William, the Conqueror and Domesday Book

William I, the Conqueror (1066-1087) organized the political and social structures of England. He imposed a hug control on his land. That’s clear in the survey he ordered in 1086, collected in the famous Domesday Book, a description of the kingdom.
He also promoted a religious change in the monasteries and he erected himself as the defender of the Catholicism. In that point, he was a good strategist as he was able to choose the bishops for the Episcopal and controlled them ad their decisions.
After the conquest, William I shared out the land among the ones who had helped him in the battle. He only respected the Church properties. These pieces of land were given as a system of land tenure, but the king was the real owner of them. It was called omnis terra a rege tenetur. Again, that was another way to keep the kingdom under his completed control. That made the English feudalism was a deep centralist system.
William I gave the fiefs to his barons but he ordered the exact number of knights they could have in them. That was a good way to known by heart the military support that the king could have in case of war. The Normand nobility was formed by 180 barons.

Domesday Book

Domesday Book is a detailed survey of the land held by the King and his tenants in 1086. There isn't any document as it, until the censuses of the 19th century.


But, why did William the Conqueror commission that survey? The King wanted to know how many resources he had.  He also wanted to discover who owned the manors and how much they had to pay as taxes, rents and military services (bringing their knights when the King asked). So, Domesday Book is a tax record, but also a collection of the identities of the King's barons and churchmen and the owners of the manors in England.

The name of Domesday may refer to the Bible, when Christ will judge the humans. It’s supposed that nobody appeal to the evidence of legal title to land, just as happened to Christ’s decisions. It was called Domesday by 1180. It was written in Latin with lots of abbreviations.

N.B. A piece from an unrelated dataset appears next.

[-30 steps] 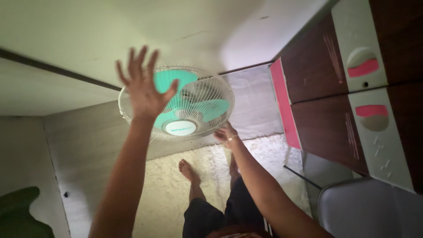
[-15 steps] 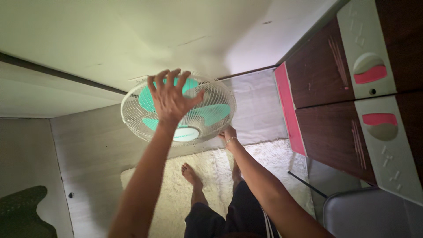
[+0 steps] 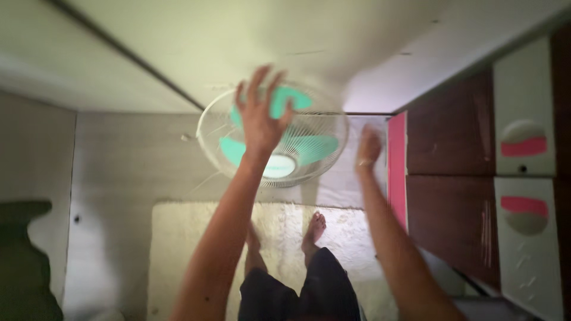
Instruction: The person assembles a standing fan by attaching the fan blades to the motor hub and securing the front and rear wire cages. The person handles the fan blades, motor hub, and wire cages by hand.
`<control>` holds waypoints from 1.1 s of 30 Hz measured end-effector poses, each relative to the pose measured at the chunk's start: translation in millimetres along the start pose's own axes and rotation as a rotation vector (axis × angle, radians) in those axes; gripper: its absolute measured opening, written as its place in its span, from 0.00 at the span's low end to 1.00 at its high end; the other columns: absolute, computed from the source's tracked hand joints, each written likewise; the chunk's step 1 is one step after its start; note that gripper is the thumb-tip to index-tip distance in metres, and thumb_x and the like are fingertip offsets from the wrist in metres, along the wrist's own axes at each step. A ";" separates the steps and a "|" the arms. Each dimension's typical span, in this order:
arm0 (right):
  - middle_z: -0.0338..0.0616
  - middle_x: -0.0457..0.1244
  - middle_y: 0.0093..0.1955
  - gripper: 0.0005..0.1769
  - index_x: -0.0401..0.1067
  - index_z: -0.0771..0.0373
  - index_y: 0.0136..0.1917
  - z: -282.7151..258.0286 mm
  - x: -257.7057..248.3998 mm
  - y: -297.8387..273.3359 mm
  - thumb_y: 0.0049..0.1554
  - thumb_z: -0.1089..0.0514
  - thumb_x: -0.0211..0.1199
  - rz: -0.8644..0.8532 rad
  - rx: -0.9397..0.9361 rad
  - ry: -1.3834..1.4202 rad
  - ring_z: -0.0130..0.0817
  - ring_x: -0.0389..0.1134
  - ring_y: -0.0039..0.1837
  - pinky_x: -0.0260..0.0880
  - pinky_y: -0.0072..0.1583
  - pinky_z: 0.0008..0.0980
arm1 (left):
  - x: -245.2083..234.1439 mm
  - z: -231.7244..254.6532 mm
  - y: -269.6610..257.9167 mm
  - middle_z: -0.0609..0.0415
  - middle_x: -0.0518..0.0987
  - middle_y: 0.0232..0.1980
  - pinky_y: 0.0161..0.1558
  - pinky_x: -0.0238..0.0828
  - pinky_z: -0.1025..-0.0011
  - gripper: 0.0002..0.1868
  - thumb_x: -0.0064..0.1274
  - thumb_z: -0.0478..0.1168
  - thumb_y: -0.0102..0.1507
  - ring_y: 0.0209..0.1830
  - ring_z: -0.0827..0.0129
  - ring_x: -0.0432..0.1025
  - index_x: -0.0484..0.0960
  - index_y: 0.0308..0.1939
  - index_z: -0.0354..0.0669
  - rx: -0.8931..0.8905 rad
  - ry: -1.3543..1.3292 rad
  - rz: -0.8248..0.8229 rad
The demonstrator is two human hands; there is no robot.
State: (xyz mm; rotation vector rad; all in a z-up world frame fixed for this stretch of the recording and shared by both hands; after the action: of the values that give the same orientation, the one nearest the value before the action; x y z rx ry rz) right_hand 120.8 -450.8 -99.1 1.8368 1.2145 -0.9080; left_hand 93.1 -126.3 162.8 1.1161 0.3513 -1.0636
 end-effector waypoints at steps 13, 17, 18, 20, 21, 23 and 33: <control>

There were three or four royal commissioners to do the survey in each circuit. After collecting the information, it was verified by some Jurors. Some of the information was just oral testimony but some other was got in written documents as church payment lists. The commissioners asked for the same information in three different periods of time:  1066, in the time of King Edward, 1066 when William gave it, and now, 1086.

Domesday Book provides details of:

·         13.418 places
·         48 castles
·         112 boroughs
·         60 major religious house
·         6000 mills
·         45 vineyards
·         Markets, woodlands, fisheries, mints, industry
·         Names of landholders
·         Names of sub-tenants
·         Customs
·         Number of freemen, unfree peasants and slaves.

So, Domesday Book reveals an elaborate feudal structure of landholding from the King down.


1. What is the Domesday Book?
2. Why is it called "Domesday"?
3. Why is so important?
4. Explain the questions in the survey.
5. What information did we know with the interpretation of Domesday Book?